Much like Peter in Matthew 18:21-22, we’re probably not prepared for the answer to this question: over and over and over and over. Because we consistently receive His forgiveness, we must continuously release His forgiveness. I don’t know about you, but not a day goes by that I don’t need God’s lavish gift of forgiveness. We can’t withhold it from others if we want to receive it ourselves.

How do I know if I’m harboring unforgiveness?

While I’ve included some questions below, the best answer to this is prayer. God knows the heart better than any human question can reveal. Spend time asking God to unmask any unconfessed sin of bitterness, resentment, and unforgiveness.

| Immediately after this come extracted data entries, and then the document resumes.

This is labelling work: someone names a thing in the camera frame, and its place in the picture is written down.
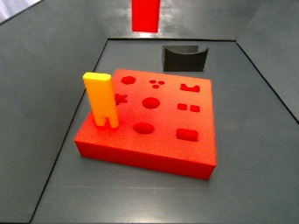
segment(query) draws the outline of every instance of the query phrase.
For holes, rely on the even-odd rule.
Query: gray wall
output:
[[[111,39],[236,40],[265,0],[161,0],[157,33],[132,32],[130,0],[98,0],[97,17]]]
[[[299,120],[299,2],[268,0],[237,43]]]
[[[0,222],[26,222],[106,38],[94,2],[50,0],[0,26]]]

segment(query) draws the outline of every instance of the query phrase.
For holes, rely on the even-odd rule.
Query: shape-shaped hole
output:
[[[200,112],[201,108],[196,105],[190,105],[190,112]]]
[[[177,103],[177,109],[178,110],[186,110],[186,104]]]
[[[114,99],[115,99],[115,105],[118,105],[121,102],[126,103],[126,94],[123,94],[123,95],[115,94]]]
[[[198,142],[198,132],[192,129],[177,129],[176,138],[190,142]]]
[[[121,79],[121,82],[122,82],[125,85],[134,84],[134,82],[136,82],[136,78],[134,78],[133,76],[125,76],[125,77]]]
[[[156,109],[160,106],[160,101],[153,97],[148,97],[142,100],[142,105],[146,109]]]
[[[154,126],[150,123],[140,122],[134,124],[133,130],[138,134],[148,135],[154,132]]]
[[[180,90],[198,93],[200,92],[200,86],[186,87],[185,84],[181,84]]]

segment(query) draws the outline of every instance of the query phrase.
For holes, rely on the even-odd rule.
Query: red foam block
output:
[[[133,32],[157,32],[160,0],[132,0]]]
[[[79,155],[209,179],[217,163],[210,81],[117,70],[113,85],[119,125],[95,126],[90,113],[74,138]]]

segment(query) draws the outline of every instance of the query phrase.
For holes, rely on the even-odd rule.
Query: red shape sorter block
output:
[[[209,179],[217,163],[210,81],[122,69],[111,79],[119,125],[98,127],[89,113],[74,138],[79,155]]]

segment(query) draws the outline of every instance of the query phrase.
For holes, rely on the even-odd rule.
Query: yellow block
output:
[[[97,126],[103,126],[107,119],[109,126],[115,128],[118,126],[117,106],[110,75],[106,73],[85,73],[82,80]]]

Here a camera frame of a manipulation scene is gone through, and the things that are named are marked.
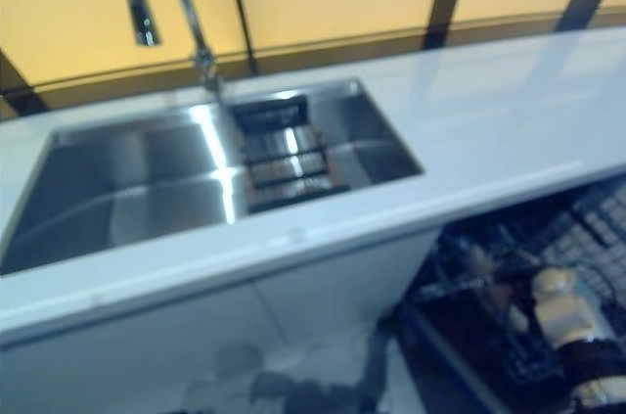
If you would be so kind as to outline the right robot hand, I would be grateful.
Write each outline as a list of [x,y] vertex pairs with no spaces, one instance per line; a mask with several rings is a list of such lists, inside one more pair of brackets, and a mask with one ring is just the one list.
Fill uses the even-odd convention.
[[531,293],[538,325],[551,348],[611,338],[599,300],[574,269],[540,271],[532,279]]

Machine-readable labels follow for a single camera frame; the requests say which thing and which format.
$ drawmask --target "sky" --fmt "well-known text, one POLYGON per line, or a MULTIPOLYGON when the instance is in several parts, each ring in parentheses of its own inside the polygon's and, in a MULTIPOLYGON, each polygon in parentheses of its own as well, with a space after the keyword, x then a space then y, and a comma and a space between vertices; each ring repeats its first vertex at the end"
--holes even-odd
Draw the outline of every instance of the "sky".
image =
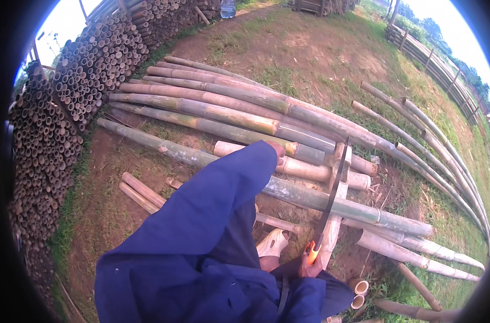
MULTIPOLYGON (((404 0, 419 19, 431 17, 440 26, 444 40, 453 55, 477 69, 483 82, 490 86, 490 67, 471 28, 449 0, 404 0)), ((87 15, 100 0, 82 0, 87 15)), ((66 40, 74 40, 85 27, 85 18, 78 0, 61 0, 48 16, 36 36, 42 64, 51 65, 66 40), (58 33, 56 41, 53 34, 58 33)))
POLYGON ((476 68, 482 81, 490 86, 490 66, 487 58, 471 28, 449 0, 403 0, 403 2, 410 6, 417 18, 429 17, 435 20, 453 55, 476 68))

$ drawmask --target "hand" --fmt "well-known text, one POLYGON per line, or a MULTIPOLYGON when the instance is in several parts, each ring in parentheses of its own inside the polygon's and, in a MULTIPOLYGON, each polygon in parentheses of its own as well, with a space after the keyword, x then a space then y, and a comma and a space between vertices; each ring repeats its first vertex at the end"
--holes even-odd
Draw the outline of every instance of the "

Does anger or resentment surface when someone’s name comes to mind?
Do you have a hard time not thinking negative thoughts about an individual?
Do specific memories trigger deep pain or bitterness?
Do you cringe at the sound of someone’s name?
Do you wish an individual pain or suffering?
Do you relieve the moment?
Do you feel jealousy arise when you think about where that person is in comparison to you now?

How can we extend forgiveness?

Forgiveness is only found through Christ and understanding how much He has forgiven you. Because he who has been forgiven much loves much, we can more easily love others and thereby forgive them when we realize how much we have been forgiven. Apart from Him, we can do nothing, including forgive (John 15:5).

I’ve seen firsthand what living in a painful past can do. The bitter words that ooze from someone’s mouth. The glares that could effortlessly pierce a metal shield. The volcano of anger arising from their core and the resentful attitude toward others. Yes, I’ve watched loved ones walk down the path of grievous brooding, unaware of the festering foreign object of unforgiveness.

Whether the offense is big or small, if you’re struggling to forgive someone, you’re not alone. Here are six steps to help us lay down our stones and walk down a path of flourishing forgiveness.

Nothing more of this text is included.